NOUVELLES

Les talibans tuent 20 soldats afghans, en enlèvent 7 (gouverneur)

23/02/2014 01:23 EST | Actualisé 24/04/2014 05:12 EDT

Les talibans ont attaqué dimanche à l'aube un poste de l'armée afghane dans une province frontalière du Pakistan, tuant 20 soldats, l'attaque la plus meurtrière contre l'armée afghane depuis plusieurs mois.

Le président Hamid Karzaï a condamné l'attaque et reporté son départ prévu dans la journée pour le Sri Lanka.

Les talibans ont fait prisonniers sept soldats qu'ils ont emmenés avec eux après l'assaut mené dans le district de Ghaziabad appartenant à la province de Kounar (est), a déclaré à l'AFP le gouverneur, Shujah-Ul Mulk Jalala.

Les insurgés ont bénéficié de la complicité de "certains" soldats, a-t-il dit.

Des forces supplémentaires ont été envoyées sur place et l'armée a lancé une opération pour tenter de récupérer les soldats enlevés, a précisé un responsable du ministère de la Défense à Kaboul.

Les talibans ont lancé une attaque suicide contre les renforts qui ont aussi essuyé des tirs, mais aucun soldat n'a été blessé, a-t-on ajouté de même source.

Les talibans ont revendiqué l'attaque dans un SMS envoyé à des journalistes : "Les moujahidine ont pris un avant-poste stratégique de l'ennemi lors d'un assaut la nuit dernière à Ghaziabad".

L'Afghanistan est entrée dans une période d'incertitudes à l'approche du retrait de la cinquantaine de milliers de soldats de la force de l'Otan d'ici à la fin de l'année. Ce retrait fait craindre une flambée de violences dans le pays. Ce départ s'effectue de surcroît dans un contexte politique sensible, avec une élection présidentielle prévue le 5 avril prochain.

Les Etats-Unis souhaitent maintenir des troupes en Afghanistan après 2014 mais le président Hamid Karzaï refuse à ce jour de signer l'accord bilatéral de sécurité (BSA) encadrant leur présence dans le pays après 2014.

Le président Hamid Karzaï a de nouveau exhorté le Pakistan dimanche à soutenir les efforts de Kaboul dans sa lutte contre les insurgés talibans, qu'il accuse Islamabad d'abriter à sa frontière, selon son porte-parole Aimal Faizi.

"Le président Karzaï rappelle une nouvelle fois au gouvernement pakistanais que le terrorisme est une grave menace contre nos deux pays et demande au Pakistan de coopérer avec sérieux et détermination avec le gouvernement afghan", a-t-il dit.

Le Pakistan doit "prendre des mesures résolues pour éliminer les repaires terroristes" au Pakistan, a-t-il ajouté.

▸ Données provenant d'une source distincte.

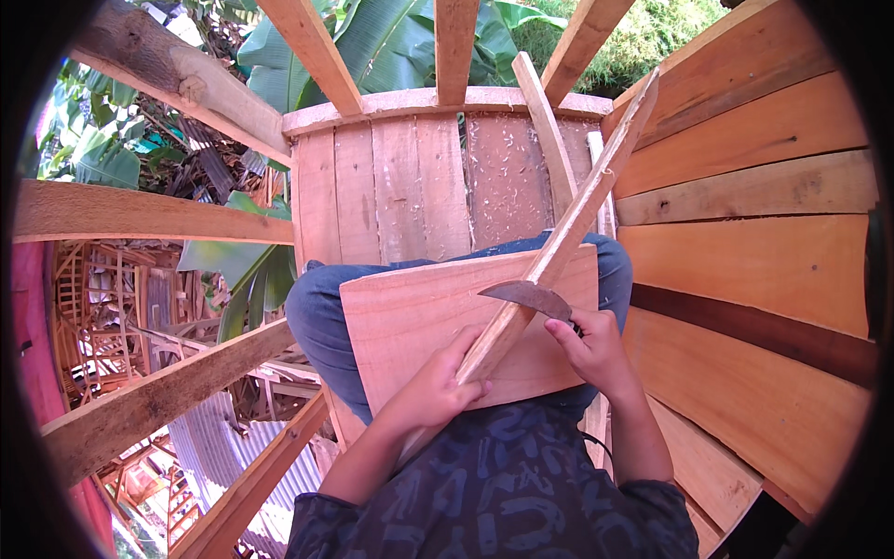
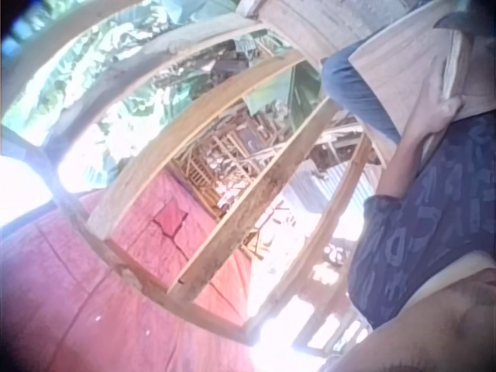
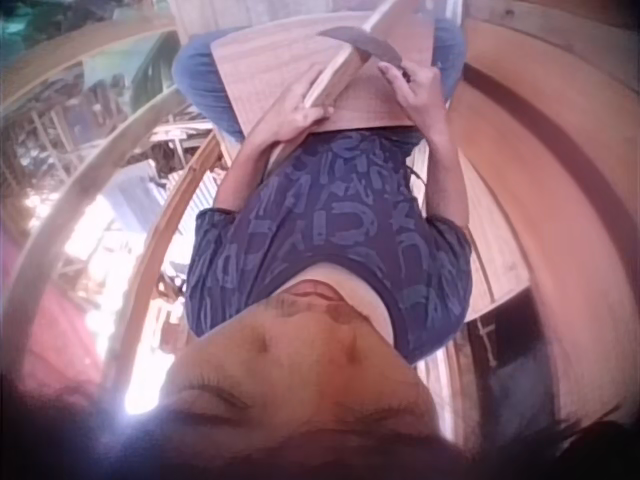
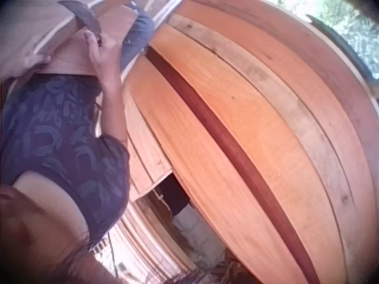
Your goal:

Le Pakistan est historiquement lié aux talibans, qu'il avait aidés en sous main à prendre le pouvoir à Kaboul en 1996. Et nombre d'entre eux se sont réfugiés chez lui après 2001.

Mais aujourd'hui, Islamabad, échaudé par la sanglante émergence de rebelles talibans pakistanais sur son sol, promet officiellement en Afghanistan "un processus de paix incluant toutes les factions", sans favoritisme. Comme Kaboul, et comme les "talibans modérés".

Mais une partie des services secrets pakistanais restent accusés de tout faire pour garder le contrôle du mouvement taliban afghan pour défendre leurs intérêts en Afghanistan.

Quant aux tentatives de pourparlers de paix directs avec les rebelles talibans, auxquelles ont pris part les États-Unis, elles n'ont pour l'instant débouché sur aucun résultat concret.